Parità di genere. Intervista a Maria Porro

14 Feb 2022, 13:28 | a cura di
Per la rubrica promossa dalla Fondazione Gambero Rosso e dedicata alle donne, intervistiamo Maria Porro , Presidente del Salone del Mobile.Milano.

La Fondazione Gambero Rosso, creata con lo scopo di dare attenzione e risalto ai temi di ordine sociale e della ricerca, porta avanti questa rubrica dedicata alle donne. Oggi intervistiamo Maria Porro, Presidente di Assarredo e del Salone del Mobile.Milano.

Maria Porro

Intervista a Maria Porro

Nella sua esperienza lavorativa quali sono stati – se ce ne sono stati – gli ostacoli che lei ha dovuto affrontare in quanto donna?

In realtà, nel mio percorso fino a oggi, non ho incontrato particolari ostacoli per il fatto di essere donna. So di essere fortunata: posso contare su una rete familiare e su un rapporto di coppia in cui regna una totale parità di genere. Certo, a volta capita che ci sia una certa difficoltà a prendermi come referente, soprattutto in riunioni con colleghi o professionisti uomini, ma noto come l’ostacolo sia più l’età anagrafica che non il genere. E, in questi casi, riesco a riportare l’attenzione sul mio ruolo e sulla mia professionalità. La mia certamente è una posizione privilegiata: dialogando con amiche e conoscenti so che non hanno o non hanno avuto lo stesso percorso privo di grandi ostacoli.

Nel suo attuale ruolo quali leve gestionali sta utilizzando per facilitare il mondo femminile?

Uno degli aspetti su cui stiamo lavorando in Federlegno Arredo è la parità di trattamento economico rispetto al genere. Vogliamo proporre di inserire nel decalogo operativo della sostenibilità, appena varato dall’Associazione, che tutte le aziende affiliate prendano l’impegno di adeguare, nei prossimi cinque anni, la propria politica retributiva e salariale rendendola indifferente a questioni di genere. Secondo aspetto molto importante su cui stiamo lavorando con i nostri associati è il favorire e valorizzare tutte quelle che sono le iniziative di welfare aziendale, facendo anche formazione su questi aspetti.

Quali proposte o modifiche proporrebbe alle autorità di governo per accelerare il raggiungimento della parità?

Chiederei che ci si impegnasse nella creazione e nello sviluppo di una rete strutturata di servizi alla famiglia che permettano a una donna di scegliere con serenità il percorso della carriera professionale accanto a quello familiare, di madre; un insieme di strutture e servizi che garantiscano un reale ed effettivo worklife balance. Nelle aziende, inoltre, è importante che venga garantita una flessibilità di orario proprio per andare incontro e rispettare le esigenze familiari. A latere, penso, poi, che sia imprescindibile che tutte le strutture pubbliche e ricettive siano strutturate per poter ricevere una madre e il suo bambino (un esempio banale può essere il fasciatoio nei bagni, o il seggiolone o la possibilità di un luogo “riservato” per allattare).

Quali modalità e quali formule suggerisce per sensibilizzare e rendere consapevole il mondo maschile di questo gap? Un gap che, peraltro, ha conseguenze anche sul Pil.

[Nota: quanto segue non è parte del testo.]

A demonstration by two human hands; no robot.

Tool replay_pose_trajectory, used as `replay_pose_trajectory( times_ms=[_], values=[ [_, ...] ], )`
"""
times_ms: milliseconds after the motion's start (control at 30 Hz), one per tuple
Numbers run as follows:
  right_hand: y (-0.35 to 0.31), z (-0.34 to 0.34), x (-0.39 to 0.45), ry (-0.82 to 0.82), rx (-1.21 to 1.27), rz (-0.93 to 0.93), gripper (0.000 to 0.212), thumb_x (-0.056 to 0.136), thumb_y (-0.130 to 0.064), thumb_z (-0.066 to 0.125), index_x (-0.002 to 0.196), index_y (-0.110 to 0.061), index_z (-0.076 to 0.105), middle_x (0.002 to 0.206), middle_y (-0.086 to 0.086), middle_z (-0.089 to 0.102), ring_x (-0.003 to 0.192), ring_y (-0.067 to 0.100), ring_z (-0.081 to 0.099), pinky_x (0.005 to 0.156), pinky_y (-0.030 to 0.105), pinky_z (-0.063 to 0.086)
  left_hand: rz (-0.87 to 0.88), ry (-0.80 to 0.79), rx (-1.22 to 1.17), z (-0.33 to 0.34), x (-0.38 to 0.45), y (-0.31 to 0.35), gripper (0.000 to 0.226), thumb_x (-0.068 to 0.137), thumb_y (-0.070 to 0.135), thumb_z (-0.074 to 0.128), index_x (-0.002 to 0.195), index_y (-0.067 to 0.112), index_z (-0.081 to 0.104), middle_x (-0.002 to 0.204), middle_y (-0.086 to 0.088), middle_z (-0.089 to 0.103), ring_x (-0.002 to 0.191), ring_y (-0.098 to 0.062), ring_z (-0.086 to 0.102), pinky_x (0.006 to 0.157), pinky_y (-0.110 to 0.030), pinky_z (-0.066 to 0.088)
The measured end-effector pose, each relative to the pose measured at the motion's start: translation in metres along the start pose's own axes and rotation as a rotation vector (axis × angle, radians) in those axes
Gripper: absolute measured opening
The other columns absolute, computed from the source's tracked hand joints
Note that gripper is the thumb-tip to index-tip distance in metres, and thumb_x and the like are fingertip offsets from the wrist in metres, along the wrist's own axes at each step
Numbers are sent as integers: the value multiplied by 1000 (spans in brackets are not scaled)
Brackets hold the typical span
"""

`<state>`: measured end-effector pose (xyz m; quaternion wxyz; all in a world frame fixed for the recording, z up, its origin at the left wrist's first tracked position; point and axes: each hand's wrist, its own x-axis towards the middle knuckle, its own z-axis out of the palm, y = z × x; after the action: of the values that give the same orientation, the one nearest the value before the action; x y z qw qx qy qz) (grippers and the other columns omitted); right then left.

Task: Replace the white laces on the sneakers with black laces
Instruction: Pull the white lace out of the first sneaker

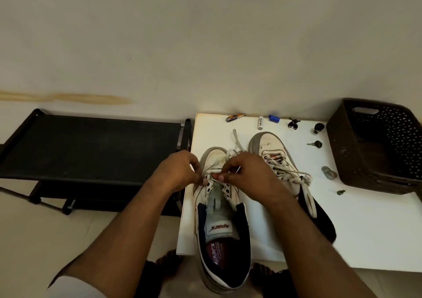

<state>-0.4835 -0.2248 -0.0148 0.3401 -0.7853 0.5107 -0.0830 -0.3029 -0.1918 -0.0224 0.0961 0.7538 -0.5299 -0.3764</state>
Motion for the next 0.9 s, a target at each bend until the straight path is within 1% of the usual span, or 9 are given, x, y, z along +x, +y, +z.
replay_pose_trajectory(
  times_ms=[133,400,467,600,633,667,733,833,900],
  values=[
    [5,14,1,-54,-216,11,43,73,-41,78,113,-34,66,118,-2,52,108,17,53,87,30,47,56,71,-25,5,5,2,7,80,21,77,82,23,70,84,6,68,80,-10,64,84,-38,56],
    [9,19,1,-81,-183,-29,59,72,-30,76,127,-31,55,131,-6,49,118,16,50,92,30,46,24,208,-92,10,9,5,6,88,19,67,85,14,67,87,-3,66,80,-16,65,81,-41,57],
    [12,17,1,-89,-129,-18,57,71,-26,77,124,-31,57,129,-7,51,115,14,51,90,28,45,-3,361,-217,1,9,1,8,90,20,64,84,16,66,86,0,65,79,-16,63,81,-41,57],
    [18,10,-1,-90,-68,3,53,69,-26,78,118,-32,60,126,-11,55,113,11,53,93,31,46,-29,1006,-592,-30,7,-11,9,93,19,58,86,21,62,86,5,61,87,-22,64,81,-41,55],
    [19,9,-1,-86,-58,9,52,68,-26,78,117,-33,60,125,-11,56,112,11,53,93,32,47,-20,1084,-674,-35,8,-13,7,94,20,57,88,24,59,88,7,59,90,-21,63,83,-43,55],
    [20,10,-1,-83,-53,13,51,68,-27,78,116,-34,61,124,-11,57,112,12,54,93,33,47,-9,1063,-755,-36,8,-13,5,94,20,57,92,25,56,91,8,57,93,-21,63,84,-45,56],
    [20,10,-1,-77,-56,16,50,68,-30,78,114,-35,61,123,-11,58,111,12,55,92,34,48,-6,806,-773,-27,8,-8,24,93,22,61,111,26,46,106,4,54,100,-21,61,89,-45,55],
    [21,9,-1,-74,-55,23,48,69,-31,78,115,-35,62,123,-12,59,110,11,55,91,32,48,-50,462,-277,-5,8,0,73,81,31,75,137,27,28,137,-8,35,106,-25,55,87,-38,48],
    [21,7,-2,-75,-44,23,48,70,-32,79,115,-34,63,124,-12,60,110,11,56,91,31,48,-11,410,-76,1,7,4,66,78,33,77,130,23,38,132,-9,39,96,-23,55,79,-33,46]
  ],
)
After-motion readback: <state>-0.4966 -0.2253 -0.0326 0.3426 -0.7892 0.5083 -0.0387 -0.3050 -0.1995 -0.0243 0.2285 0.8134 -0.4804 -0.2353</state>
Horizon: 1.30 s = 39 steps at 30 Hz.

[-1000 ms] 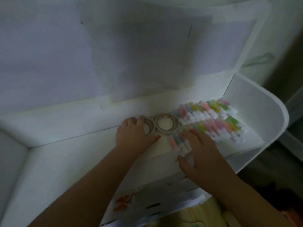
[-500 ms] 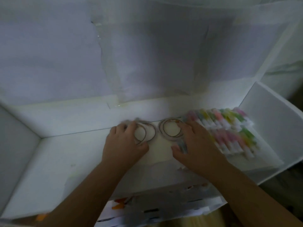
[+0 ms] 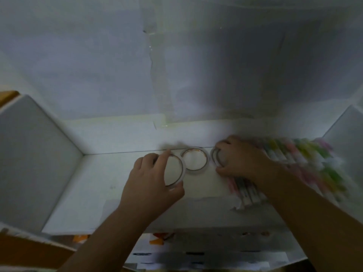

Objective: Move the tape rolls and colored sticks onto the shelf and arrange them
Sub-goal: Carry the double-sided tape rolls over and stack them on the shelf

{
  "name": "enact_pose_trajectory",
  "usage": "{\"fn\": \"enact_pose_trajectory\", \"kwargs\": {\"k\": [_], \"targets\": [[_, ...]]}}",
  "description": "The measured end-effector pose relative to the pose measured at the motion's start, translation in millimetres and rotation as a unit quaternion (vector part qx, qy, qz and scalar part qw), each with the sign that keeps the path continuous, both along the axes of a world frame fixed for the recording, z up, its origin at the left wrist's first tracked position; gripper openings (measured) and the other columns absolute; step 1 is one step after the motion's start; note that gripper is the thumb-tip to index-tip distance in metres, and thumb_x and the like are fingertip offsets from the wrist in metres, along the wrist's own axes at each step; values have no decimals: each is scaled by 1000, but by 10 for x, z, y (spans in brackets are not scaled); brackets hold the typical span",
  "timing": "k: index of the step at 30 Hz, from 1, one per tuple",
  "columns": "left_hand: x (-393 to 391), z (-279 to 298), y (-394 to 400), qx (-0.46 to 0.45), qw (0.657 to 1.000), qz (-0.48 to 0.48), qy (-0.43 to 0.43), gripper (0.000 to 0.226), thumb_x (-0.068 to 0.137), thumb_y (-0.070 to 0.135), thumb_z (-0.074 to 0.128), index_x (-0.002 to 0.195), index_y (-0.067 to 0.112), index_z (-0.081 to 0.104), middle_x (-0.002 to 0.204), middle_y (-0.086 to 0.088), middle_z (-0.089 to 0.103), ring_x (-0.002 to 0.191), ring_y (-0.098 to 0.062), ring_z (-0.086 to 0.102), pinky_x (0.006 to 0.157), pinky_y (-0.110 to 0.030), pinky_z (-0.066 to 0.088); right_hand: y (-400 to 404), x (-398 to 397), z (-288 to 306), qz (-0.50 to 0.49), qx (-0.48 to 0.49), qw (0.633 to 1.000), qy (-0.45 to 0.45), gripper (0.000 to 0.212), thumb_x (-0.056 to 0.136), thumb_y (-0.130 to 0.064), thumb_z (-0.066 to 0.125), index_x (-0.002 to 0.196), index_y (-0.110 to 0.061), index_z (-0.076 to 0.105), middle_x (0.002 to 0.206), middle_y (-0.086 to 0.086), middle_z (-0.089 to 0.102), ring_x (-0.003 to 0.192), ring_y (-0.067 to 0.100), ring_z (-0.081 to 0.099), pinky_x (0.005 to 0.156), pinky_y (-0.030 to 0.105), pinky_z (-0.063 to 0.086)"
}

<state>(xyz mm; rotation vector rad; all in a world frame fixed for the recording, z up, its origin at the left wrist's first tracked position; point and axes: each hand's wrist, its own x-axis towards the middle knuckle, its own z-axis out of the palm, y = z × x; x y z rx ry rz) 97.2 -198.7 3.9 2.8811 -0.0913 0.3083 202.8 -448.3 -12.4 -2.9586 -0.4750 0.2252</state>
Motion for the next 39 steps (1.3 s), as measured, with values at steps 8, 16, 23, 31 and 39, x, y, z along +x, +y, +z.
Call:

In primis, è necessario parlare liberamente e chiaramente del fatto che questo gap esiste, è reale. E rendere evidente a tutti come la disparità salariale, il divario di trattamento economico uomo-donna sia un fatto in tutte (o, perlomeno, nella maggior parte) delle aziende. È, poi, fondamentale favorire una cultura della famiglia che metta sullo stesso livello i due sessi (vedasi la disparità di congedo per maternità/paternità), responsabilizzando anche l’uomo nella cura della famiglia. Inoltre, sono convinta che la maternità, o meglio, la genitorialità, debba essere considerata in azienda come un credito, un’esperienza formativa e valorizzante con ricadute positive nel proprio luogo di lavoro e nella società, e non un “debito” come spesso oggi accade.

Ci racconti un aneddoto (positivo o negativo) di una delle sue esperienze sul tema.

Un aneddoto negativo che poi si è risolto: ero in un ristorante ed è arrivato il momento di allattare la mia bimba; ho quindi chiesto un luogo un po’ riservato e mi sono sentita rispondere che avrei potuto farlo in bagno. A ciò ho replicato che a nessuno piace mangiare in un bagno. Il proprietario si è scusato e mi ha poi fatto accomodare in una sala più riservata. Ribadisco che l’allattamento è nutrizione e come tale deve essere vissuto.